Building Production-Ready Spark Pipelines with Configuration-Driven Architecture

v1.4.0 (January 17, 2026): Spark Connect support, full Structured Streaming, schema contracts, data quality hooks, secrets management. API stable since 1.0.0 (December 28, 2025).

After building data pipelines across four companies over the past several years, I kept running into the same frustrations. SparkSession setup code was copied and pasted between projects. Component configurations were scattered across the codebase. And getting proper observability into what was actually happening in production was always an afterthought tacked on at the end.

What I Built

spark-pipeline-framework is a Scala library that lets you define Spark pipelines using HOCON configuration files instead of hardcoding everything. The framework handles the boring parts—SparkSession management, component wiring, error handling—so you can focus on the actual data transformations.

The core idea is simple: write your pipeline components once, then configure them differently for dev, staging, and production environments without touching code. But the implementation turned out to be more interesting than I expected, especially around using reflection to keep the framework decoupled from application code.

Why Configuration-Driven?

Managing pipeline configurations is messier than it should be. You can use spark-submit’s –conf flags for Spark settings, but what about your business logic? Filter thresholds, output paths, API endpoints—those end up hardcoded or spread across property files, environment variables, and command-line arguments.

With HOCON, everything lives in one place:

pipeline {
  components = [
    {
      name = "Transform"
      class = "com.example.TransformComponent"
      config {
        filterThreshold = 100
        outputPath = "s3://prod-bucket/data"
      }
    }
  ]
}

spark {
  appName = "My ETL Pipeline"
  config {
    "spark.sql.shuffle.partitions" = "200"
  }
}

PureConfig handles type-safe parsing, so you get compile-time guarantees that your configs are valid. No more discovering at runtime that you typo’d a config key or passed a string where an int was expected.

The Reflection Problem

Here’s where it gets interesting. I wanted the framework to instantiate components dynamically based on config files, but I didn’t want the framework to depend on application code at compile time. That creates tight coupling and makes versioning a nightmare.

The solution was to use Scala’s reflection API to load component classes by name at runtime:

components = [
  {
    name = "Transform"
    class = "com.example.TransformComponent"
    config {
      filterThreshold = 100
    }
  }
]

The framework finds the class, looks for its companion object, and calls the apply method with the parsed config. If something goes wrong—missing class, wrong constructor signature, whatever—you get a clear error message instead of a cryptic reflection exception.

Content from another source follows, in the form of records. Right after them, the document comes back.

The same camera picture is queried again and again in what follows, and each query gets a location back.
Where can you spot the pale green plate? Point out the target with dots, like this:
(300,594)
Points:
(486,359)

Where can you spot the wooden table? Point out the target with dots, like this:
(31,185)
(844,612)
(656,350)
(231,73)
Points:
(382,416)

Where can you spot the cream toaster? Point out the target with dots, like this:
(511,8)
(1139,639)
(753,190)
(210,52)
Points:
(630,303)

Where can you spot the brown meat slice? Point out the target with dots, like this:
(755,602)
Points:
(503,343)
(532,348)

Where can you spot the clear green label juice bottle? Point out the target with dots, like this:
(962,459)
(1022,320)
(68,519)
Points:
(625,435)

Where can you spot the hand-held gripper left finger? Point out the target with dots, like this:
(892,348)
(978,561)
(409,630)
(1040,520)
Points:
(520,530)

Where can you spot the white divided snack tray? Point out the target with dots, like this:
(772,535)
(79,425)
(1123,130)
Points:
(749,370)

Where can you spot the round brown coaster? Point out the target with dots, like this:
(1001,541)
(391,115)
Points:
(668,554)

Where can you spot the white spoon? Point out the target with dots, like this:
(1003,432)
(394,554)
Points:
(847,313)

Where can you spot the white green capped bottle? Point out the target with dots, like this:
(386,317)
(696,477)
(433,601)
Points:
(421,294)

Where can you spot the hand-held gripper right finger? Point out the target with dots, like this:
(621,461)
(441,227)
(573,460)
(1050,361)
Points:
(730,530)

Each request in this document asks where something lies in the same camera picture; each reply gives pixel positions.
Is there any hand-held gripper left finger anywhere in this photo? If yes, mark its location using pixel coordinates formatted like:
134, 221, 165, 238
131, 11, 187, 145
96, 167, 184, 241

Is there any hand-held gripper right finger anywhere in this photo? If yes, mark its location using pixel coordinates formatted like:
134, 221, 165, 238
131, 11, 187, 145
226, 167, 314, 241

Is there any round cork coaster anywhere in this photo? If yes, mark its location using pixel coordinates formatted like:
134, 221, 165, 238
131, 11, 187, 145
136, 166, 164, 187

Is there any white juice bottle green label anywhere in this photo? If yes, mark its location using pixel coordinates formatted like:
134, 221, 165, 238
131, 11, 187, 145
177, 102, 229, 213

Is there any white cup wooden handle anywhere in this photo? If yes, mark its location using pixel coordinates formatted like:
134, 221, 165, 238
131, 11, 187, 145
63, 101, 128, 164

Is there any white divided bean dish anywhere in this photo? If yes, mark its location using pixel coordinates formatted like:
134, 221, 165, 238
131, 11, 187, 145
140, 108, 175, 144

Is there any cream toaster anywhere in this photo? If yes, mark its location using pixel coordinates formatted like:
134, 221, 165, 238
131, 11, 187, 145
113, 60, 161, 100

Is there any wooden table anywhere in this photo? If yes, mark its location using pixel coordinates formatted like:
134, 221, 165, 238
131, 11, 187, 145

This approach means you can build new pipeline components without ever touching the framework code. True plugin architecture.

Observability That Actually Works

The most valuable part of the framework, in my opinion, is the structured logging. Every pipeline run gets a correlation ID that flows through all components. Events are logged as JSON with standardized field names:

1
2
3
4
5
6
7
{
  "event": "component_end",
  "run_id": "abc-123",
  "component_name": "Transform",
  "duration_ms": 1523,
  "status": "success"
}

This integrates directly with tools like Datadog or Splunk. You can track pipeline performance over time, correlate errors across distributed systems, and actually understand what’s happening in production. No more grepping through gigabytes of unstructured logs trying to figure out which component failed.

The logging system uses a hooks pattern where you can compose multiple hooks together. One hook handles JSON logging, another might collect metrics, another might notify Slack on failures. Clean separation of concerns.

Module Structure

The framework is split into three modules because I got tired of dragging Spark dependencies into every component:

spark-pipeline-core has zero Spark dependencies. It’s just the configuration models, hooks trait, and reflection logic. You can use this in tests without spinning up a SparkSession.

spark-pipeline-runtime manages SparkSession lifecycle and provides the DataFlow trait that components implement.

spark-pipeline-runner ties everything together and provides the CLI entry point.

This separation makes testing way easier and keeps dependency graphs clean.

A Real Component

Here’s what a component looks like:

 1
 2
 3
 4
 5
 6
 7
 8
 9
10
11
12
package com.example

import io.github.dwsmith1983.spark.pipeline.runtime.DataFlow
import org.apache.spark.sql.{DataFrame, SparkSession}

case class TransformConfig(filterThreshold: Int)

class TransformComponent(config: TransformConfig) extends DataFlow {
  override def transform(input: DataFrame)(implicit spark: SparkSession): DataFrame = {
    input.filter(s"value > ${config.filterThreshold}")
  }
}

The framework handles instantiation, passes in the parsed config, and calls transform at the right time. Your code focuses on the actual transformation logic.

Cross-Compilation Hell

Supporting Spark 3.5, 4.0, Scala 2.12, and 2.13 simultaneously is not fun. The build file turned into a maze of conditionals and version-specific dependencies. But it works, and now the library can be used across different Spark versions without forking the codebase.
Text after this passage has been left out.